For such Boris' arrangement, let us consider some Andrija's arrangement. Under Boris' card $2013$ is Andrija's card $2k$, for some $k\in \mathbb{N}$. Let us assume that $2k\ne 2014$, the case in which $2k=2014$ follows directly. In the figure we can see the arrangement of the cards in a series, starting with the position where Boris put the card $2013$. We split pairs of cards into two parts: the part containing Andrija's cards $2k$, $2k+2$, ..., $2012$, $2014$, and the other part containing $2$, $4$, ..., $2k-4$, $2k-2$. In the first part Andrija's cards (from left to right) increase from $2k$ to $2014$, and Boris' decrease from $2013$. In other words, at the beginning of that part Boris' cards are larger, but at the end Andrija's cards are larger. Let us denote by $2a+1$ ($a\in \mathbb{N}$) the last Boris' card in the first part which is larger than the corresponding Andrija's card, which we denote by $2b$ for some $b\in \mathbb{N}$. Hence, we have $$2a+1>2b,2a-1<2b+2.$$ From the previous inequalities we get $2a-3<2b<2a+1$, so $2b=2a-2$ or $2b=2a$. Let us notice that the sum of the cards in each pair of the first part is the same and equals to $2013+2k$. In fact, in each next pair Boris' number is by $2$ smaller than the previous, while Andrija's is by $2$ larger than the previous, so the sum does not change. Hence we have $(2a+1)+2b=2013+2k$.

If $2b=2a-2$, then $k$ is odd and $a=\frac{1007+k}{2}$. Similarly, if $2b=2a$, then $k$ is even and $a=\frac{1006+k}{2}$. If $X$ is the number of the pairs in the first part in which Boris' card is larger than Andrija's, then $X=b-k+1$. Thus we have $$X=\{\begin{array}{ll}\frac{1007-k}{2},& \text{for odd }k,\\ \frac{1008-k}{2},& \text{for even }k.\end{array}$$ Furthermore, let us denote by $Y$ the number of pairs in the second part in which Boris' card is larger than Andrija's. Analogously we get $$Y=\{\begin{array}{ll}\frac{k-1}{2},& \text{for odd }k,\\ \frac{k-2}{2},& \text{for even }k.\end{array}$$ Hence $X+Y=503$, regardless of the number $k$, so we can conclude that arranging the cards in this way Boris will gain $503$ points (and Andrija $504$ points).

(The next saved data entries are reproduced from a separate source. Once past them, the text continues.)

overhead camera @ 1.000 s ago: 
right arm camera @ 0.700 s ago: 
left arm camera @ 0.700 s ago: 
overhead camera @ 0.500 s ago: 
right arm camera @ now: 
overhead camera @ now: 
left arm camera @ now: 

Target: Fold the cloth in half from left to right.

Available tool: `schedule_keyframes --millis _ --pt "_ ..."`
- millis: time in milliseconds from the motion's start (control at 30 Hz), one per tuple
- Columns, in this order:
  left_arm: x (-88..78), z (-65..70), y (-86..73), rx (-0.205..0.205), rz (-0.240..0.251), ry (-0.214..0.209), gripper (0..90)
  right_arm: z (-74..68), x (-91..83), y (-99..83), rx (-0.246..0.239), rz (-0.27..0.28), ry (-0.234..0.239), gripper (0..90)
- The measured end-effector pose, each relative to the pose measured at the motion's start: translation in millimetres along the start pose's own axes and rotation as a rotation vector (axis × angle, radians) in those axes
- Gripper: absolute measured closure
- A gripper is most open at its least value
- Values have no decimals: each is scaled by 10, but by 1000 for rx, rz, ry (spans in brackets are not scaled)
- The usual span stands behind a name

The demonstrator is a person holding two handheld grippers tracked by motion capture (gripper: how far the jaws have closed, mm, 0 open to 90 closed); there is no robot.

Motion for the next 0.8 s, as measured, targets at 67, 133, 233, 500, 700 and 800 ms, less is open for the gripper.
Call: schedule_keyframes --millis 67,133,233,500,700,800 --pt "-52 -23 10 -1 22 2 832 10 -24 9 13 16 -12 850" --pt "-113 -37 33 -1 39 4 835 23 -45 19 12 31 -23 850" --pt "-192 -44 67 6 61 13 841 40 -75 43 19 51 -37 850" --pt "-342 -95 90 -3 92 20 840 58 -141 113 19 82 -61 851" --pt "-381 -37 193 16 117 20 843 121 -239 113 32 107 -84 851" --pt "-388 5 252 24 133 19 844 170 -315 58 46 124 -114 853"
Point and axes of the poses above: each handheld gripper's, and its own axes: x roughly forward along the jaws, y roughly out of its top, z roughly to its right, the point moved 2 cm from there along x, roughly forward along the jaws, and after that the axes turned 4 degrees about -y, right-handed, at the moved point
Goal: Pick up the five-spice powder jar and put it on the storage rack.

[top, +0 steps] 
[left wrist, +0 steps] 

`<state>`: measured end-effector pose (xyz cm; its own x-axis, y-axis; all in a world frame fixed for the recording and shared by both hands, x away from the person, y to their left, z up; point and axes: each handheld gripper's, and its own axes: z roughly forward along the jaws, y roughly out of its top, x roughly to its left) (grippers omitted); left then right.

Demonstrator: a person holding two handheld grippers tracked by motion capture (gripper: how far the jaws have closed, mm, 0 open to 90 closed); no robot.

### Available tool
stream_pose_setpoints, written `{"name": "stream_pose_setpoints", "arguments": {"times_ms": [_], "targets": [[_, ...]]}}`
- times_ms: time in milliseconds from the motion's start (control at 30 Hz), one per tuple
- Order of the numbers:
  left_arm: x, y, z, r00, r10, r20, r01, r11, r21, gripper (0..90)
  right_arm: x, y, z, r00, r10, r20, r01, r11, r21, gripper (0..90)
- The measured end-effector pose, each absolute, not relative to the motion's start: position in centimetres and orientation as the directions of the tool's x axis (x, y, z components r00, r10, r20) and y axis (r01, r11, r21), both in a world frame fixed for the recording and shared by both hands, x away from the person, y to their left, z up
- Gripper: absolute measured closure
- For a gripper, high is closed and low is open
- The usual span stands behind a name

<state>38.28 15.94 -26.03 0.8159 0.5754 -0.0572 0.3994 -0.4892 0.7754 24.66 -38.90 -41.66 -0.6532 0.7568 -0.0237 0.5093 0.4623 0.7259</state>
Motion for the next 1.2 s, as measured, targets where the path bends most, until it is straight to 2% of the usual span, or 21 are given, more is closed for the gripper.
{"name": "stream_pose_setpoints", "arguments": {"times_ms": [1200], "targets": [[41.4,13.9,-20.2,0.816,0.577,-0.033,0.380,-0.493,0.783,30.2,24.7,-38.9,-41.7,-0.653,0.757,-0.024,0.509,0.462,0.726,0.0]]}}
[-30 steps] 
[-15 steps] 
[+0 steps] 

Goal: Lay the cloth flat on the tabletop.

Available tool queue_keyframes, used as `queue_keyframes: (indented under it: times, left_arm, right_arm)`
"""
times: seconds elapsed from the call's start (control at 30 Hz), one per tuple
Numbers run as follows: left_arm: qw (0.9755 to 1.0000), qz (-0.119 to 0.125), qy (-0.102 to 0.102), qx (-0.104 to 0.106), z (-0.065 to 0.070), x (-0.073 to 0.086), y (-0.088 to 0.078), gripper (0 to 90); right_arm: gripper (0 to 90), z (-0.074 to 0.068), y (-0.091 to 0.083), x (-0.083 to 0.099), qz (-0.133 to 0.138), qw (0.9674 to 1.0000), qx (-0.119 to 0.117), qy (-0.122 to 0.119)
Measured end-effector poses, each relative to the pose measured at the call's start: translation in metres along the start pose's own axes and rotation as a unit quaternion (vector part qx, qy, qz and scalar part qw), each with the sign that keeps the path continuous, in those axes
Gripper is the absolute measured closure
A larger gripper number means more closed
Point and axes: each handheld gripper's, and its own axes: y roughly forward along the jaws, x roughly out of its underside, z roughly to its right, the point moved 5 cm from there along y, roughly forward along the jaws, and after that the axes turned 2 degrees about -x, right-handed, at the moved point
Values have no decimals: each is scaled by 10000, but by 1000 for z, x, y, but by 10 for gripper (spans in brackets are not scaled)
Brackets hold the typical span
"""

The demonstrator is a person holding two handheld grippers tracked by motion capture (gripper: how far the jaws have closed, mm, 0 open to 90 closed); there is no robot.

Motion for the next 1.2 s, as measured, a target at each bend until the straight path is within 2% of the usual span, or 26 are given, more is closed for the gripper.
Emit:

It remains to prove that Boris can not arrange his cards such that he gains more than $503$ points, regardless of Andrija's arrangement.

Let us assume that there is Boris' arrangement for which Andrija gains less than $504$ points, regardless of how he arranges his cards. For such Boris' arrangement, let us denote by $A$ the total number of points that Andrija gains in all of his possible arrangements. There are $1007$ possible Andrija's arrangements, so by the assumption we have $A<1007\cdot 504$. On the other hand, let us see how many points each of Boris' cards contributes to the number $A$. The card with the number $2$ contributes $1$ point because it gives points only in the arrangement in which the card with the number $1$ is on top of it. The card with the number $4$ contributes $2$ points (cases in which cards $1$ and $3$ are on top of it). In general, for $k\in \{1,2,\dots ,1007\}$ the card with the number $2k$ contributes $k$ points. Hence we have $$A=1+2+\cdots +1007=\frac{1007\cdot 1008}{2}=1007\cdot 504.$$ We reached a contradiction, so we conclude that our assumption was wrong, i.e. Boris can not be certain to gain more than $503$ points.